What is being asked: All of the lines below need to be copied exactly, apart from the pictures.

Information shown:

▬▬▬

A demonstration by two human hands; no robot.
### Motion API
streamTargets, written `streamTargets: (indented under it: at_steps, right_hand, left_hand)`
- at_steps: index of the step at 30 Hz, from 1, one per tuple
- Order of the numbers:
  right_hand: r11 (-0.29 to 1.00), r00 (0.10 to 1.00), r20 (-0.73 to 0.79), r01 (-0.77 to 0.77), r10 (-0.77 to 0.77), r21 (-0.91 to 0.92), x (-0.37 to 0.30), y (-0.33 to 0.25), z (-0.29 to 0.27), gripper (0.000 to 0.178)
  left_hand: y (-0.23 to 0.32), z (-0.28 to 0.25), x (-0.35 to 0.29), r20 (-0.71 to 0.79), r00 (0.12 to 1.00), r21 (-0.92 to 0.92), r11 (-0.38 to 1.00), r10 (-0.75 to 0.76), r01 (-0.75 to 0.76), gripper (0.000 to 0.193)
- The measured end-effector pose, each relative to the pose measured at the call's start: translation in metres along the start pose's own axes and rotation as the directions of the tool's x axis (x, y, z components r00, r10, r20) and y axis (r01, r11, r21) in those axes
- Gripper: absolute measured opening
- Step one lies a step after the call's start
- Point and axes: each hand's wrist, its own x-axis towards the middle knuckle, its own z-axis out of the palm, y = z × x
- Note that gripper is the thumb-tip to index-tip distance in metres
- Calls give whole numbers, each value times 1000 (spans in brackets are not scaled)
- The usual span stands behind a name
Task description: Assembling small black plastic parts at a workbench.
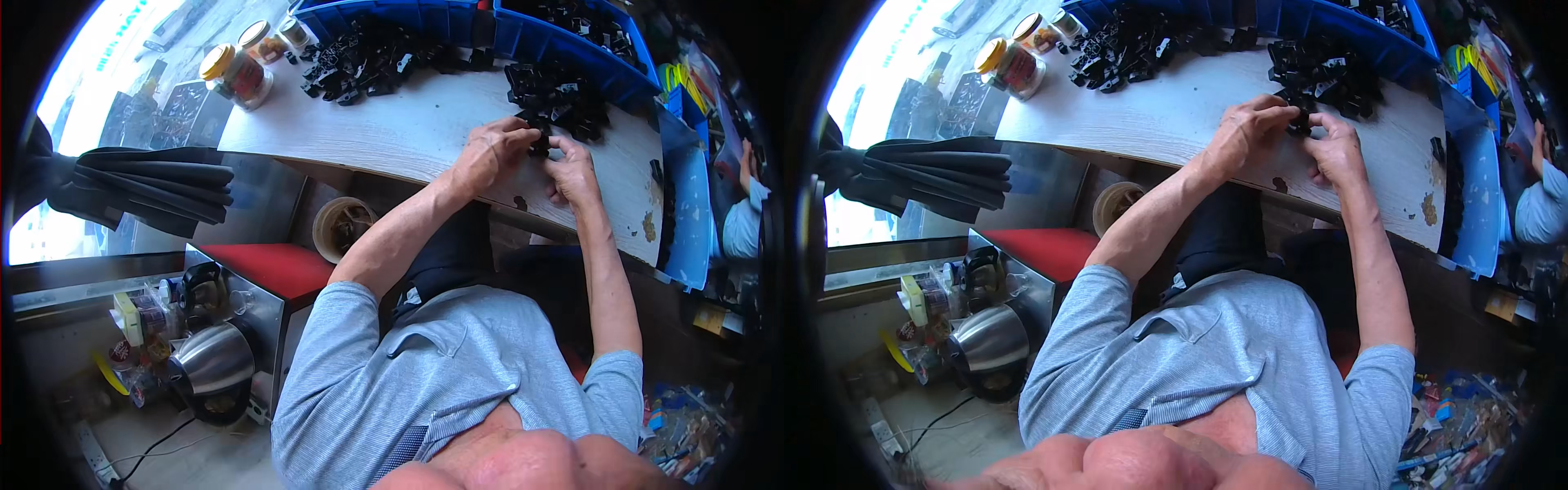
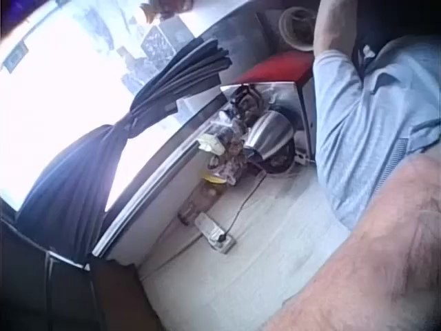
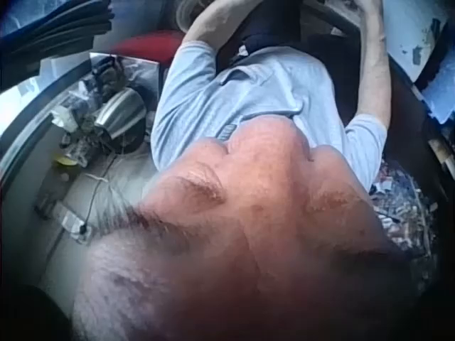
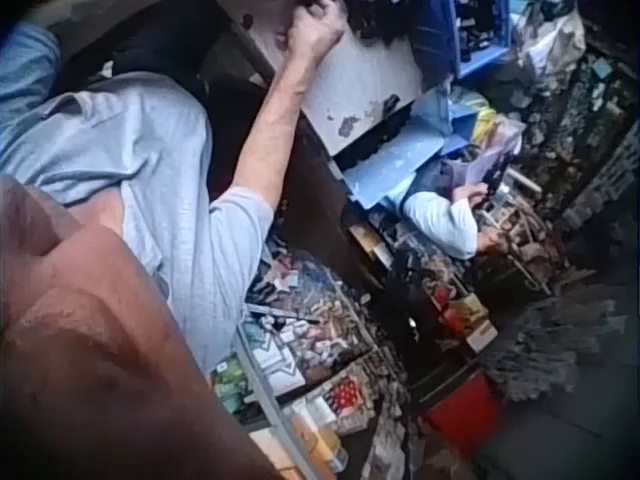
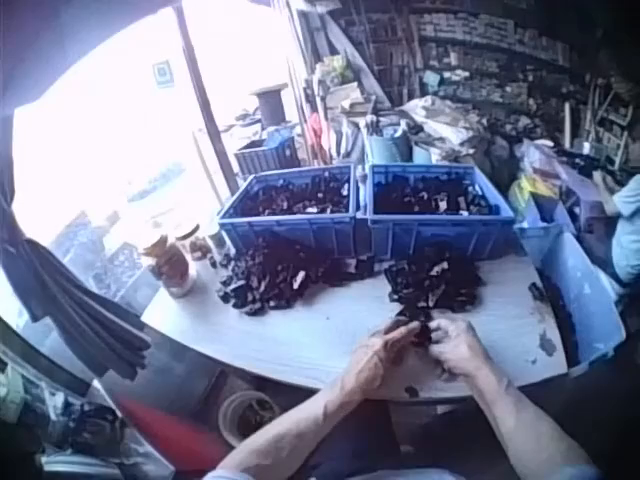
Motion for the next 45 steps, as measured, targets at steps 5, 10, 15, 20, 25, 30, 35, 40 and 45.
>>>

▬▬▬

Task solution:
A demonstration by two human hands; no robot.
### Motion API
streamTargets, written `streamTargets: (indented under it: at_steps, right_hand, left_hand)`
- at_steps: index of the step at 30 Hz, from 1, one per tuple
- Order of the numbers:
  right_hand: r11 (-0.29 to 1.00), r00 (0.10 to 1.00), r20 (-0.73 to 0.79), r01 (-0.77 to 0.77), r10 (-0.77 to 0.77), r21 (-0.91 to 0.92), x (-0.37 to 0.30), y (-0.33 to 0.25), z (-0.29 to 0.27), gripper (0.000 to 0.178)
  left_hand: y (-0.23 to 0.32), z (-0.28 to 0.25), x (-0.35 to 0.29), r20 (-0.71 to 0.79), r00 (0.12 to 1.00), r21 (-0.92 to 0.92), r11 (-0.38 to 1.00), r10 (-0.75 to 0.76), r01 (-0.75 to 0.76), gripper (0.000 to 0.193)
- The measured end-effector pose, each relative to the pose measured at the call's start: translation in metres along the start pose's own axes and rotation as the directions of the tool's x axis (x, y, z components r00, r10, r20) and y axis (r01, r11, r21) in those axes
- Gripper: absolute measured opening
- Step one lies a step after the call's start
- Point and axes: each hand's wrist, its own x-axis towards the middle knuckle, its own z-axis out of the palm, y = z × x
- Note that gripper is the thumb-tip to index-tip distance in metres
- Calls give whole numbers, each value times 1000 (spans in brackets are not scaled)
- The usual span stands behind a name
Task description: Assembling small black plastic parts at a workbench.
Motion for the next 45 steps, as measured, targets at steps 5, 10, 15, 20, 25, 30, 35, 40 and 45.
>>>

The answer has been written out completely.